Will Emory Early Decision Applicant Move to Regular Decision Pool if Aid is Insufficient?

Sally Rubenstone
Written by Sally Rubenstone | Jan. 4, 2012

Question: If I apply Early Decision to a university and I am accepted, but the aid is not enough and so I release the offer (which is allowed at this specific school), will I still be considered for Regular Decision and Regular Decision financial aid? I am talking specifically about Emory; I'm not sure if all schools vary on this issue.

You’re right ... colleges do vary on this issue. Some will automatically put admitted Early Decision candidates into the Regular Decision applicant pool if the student turns down the ED offer for financial reasons. However, others, including Emory University, do not. Thus, if you say no to Emory now, you won't be reconsidered in the spring.

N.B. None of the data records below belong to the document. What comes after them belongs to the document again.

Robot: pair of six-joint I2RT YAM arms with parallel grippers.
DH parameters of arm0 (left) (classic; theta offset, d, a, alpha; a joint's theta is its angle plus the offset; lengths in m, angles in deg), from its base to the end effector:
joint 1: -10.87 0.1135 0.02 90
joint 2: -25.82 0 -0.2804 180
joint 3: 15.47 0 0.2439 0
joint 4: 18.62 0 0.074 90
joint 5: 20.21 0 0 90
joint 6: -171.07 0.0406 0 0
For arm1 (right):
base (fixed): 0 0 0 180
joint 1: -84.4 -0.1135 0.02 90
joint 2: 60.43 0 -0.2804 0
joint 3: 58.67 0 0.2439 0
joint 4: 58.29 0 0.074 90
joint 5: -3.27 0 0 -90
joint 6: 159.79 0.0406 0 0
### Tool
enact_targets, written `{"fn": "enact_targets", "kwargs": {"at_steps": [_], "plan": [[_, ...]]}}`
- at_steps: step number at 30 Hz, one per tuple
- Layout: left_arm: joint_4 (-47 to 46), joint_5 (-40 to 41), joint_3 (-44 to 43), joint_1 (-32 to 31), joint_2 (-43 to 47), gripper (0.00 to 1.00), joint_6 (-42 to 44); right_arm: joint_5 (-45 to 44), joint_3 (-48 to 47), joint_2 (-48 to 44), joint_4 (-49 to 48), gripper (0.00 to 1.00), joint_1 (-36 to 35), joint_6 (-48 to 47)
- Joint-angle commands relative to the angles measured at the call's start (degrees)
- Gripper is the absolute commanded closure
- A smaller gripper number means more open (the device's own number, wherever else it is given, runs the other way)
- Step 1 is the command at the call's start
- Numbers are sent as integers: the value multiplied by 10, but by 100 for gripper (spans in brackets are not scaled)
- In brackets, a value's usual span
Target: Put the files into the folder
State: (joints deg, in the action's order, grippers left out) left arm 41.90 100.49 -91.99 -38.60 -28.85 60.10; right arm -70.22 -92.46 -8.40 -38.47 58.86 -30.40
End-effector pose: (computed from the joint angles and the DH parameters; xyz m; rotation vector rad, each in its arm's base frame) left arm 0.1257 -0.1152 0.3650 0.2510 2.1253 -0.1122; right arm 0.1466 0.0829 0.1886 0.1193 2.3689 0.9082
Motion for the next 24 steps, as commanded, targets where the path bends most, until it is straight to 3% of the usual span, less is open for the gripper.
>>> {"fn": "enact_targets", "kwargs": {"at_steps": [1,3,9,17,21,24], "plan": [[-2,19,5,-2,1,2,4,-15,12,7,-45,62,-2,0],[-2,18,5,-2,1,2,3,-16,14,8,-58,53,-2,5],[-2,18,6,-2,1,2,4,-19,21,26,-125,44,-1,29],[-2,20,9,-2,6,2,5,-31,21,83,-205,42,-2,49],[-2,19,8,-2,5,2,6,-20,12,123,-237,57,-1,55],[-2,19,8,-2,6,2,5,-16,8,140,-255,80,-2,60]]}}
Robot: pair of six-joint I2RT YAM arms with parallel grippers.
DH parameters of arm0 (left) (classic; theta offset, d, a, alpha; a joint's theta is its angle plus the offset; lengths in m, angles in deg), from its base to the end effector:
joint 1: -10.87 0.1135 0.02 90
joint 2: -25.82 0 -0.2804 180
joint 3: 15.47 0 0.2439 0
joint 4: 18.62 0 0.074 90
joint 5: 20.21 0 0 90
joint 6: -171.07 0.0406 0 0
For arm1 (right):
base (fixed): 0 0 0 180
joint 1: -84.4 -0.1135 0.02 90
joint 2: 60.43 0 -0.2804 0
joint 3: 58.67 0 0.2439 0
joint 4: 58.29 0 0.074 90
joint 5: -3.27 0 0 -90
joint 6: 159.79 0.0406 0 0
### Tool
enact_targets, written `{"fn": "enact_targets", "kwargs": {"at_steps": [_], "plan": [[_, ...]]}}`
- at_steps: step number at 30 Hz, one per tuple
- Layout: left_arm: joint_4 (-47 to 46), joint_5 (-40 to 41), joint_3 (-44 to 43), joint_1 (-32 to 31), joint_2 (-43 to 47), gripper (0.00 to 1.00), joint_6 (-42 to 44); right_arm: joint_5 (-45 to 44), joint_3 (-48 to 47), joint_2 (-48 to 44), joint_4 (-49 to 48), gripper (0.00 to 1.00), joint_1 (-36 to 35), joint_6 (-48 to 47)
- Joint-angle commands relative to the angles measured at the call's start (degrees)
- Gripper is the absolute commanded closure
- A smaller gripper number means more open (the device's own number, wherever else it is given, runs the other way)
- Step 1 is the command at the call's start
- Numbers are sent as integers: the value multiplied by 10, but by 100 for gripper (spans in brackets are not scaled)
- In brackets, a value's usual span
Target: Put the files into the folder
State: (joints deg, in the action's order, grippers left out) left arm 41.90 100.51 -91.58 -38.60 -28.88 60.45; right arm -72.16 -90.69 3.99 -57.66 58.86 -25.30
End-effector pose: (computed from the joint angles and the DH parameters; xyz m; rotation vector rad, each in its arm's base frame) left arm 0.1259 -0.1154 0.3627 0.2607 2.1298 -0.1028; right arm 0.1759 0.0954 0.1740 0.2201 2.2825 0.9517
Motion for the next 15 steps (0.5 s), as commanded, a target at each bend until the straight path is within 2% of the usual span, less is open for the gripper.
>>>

BUT … before you pull the plug on your first-choice school, “The Dean” suggests that you appeal your current aid offer (or lack thereof), if you haven’t done so already. Here are some tips:

1) Make an appointment to speak with a financial aid official at Emory. (If you live close by, going in person is ideal, but a phone appointment is fine, too.) It can be helpful for both you and for the college staff to have your materials at the ready before the meeting, so use your first contact to set up the appointment only, and then plan to talk turkey at a later date.

2) Provide the specific dollar amount that you require. In other words, don’t just insist, “I will need more money to attend” Instead, say, “With an additional $6,000 in grant money, I would be able to enroll at Emory.”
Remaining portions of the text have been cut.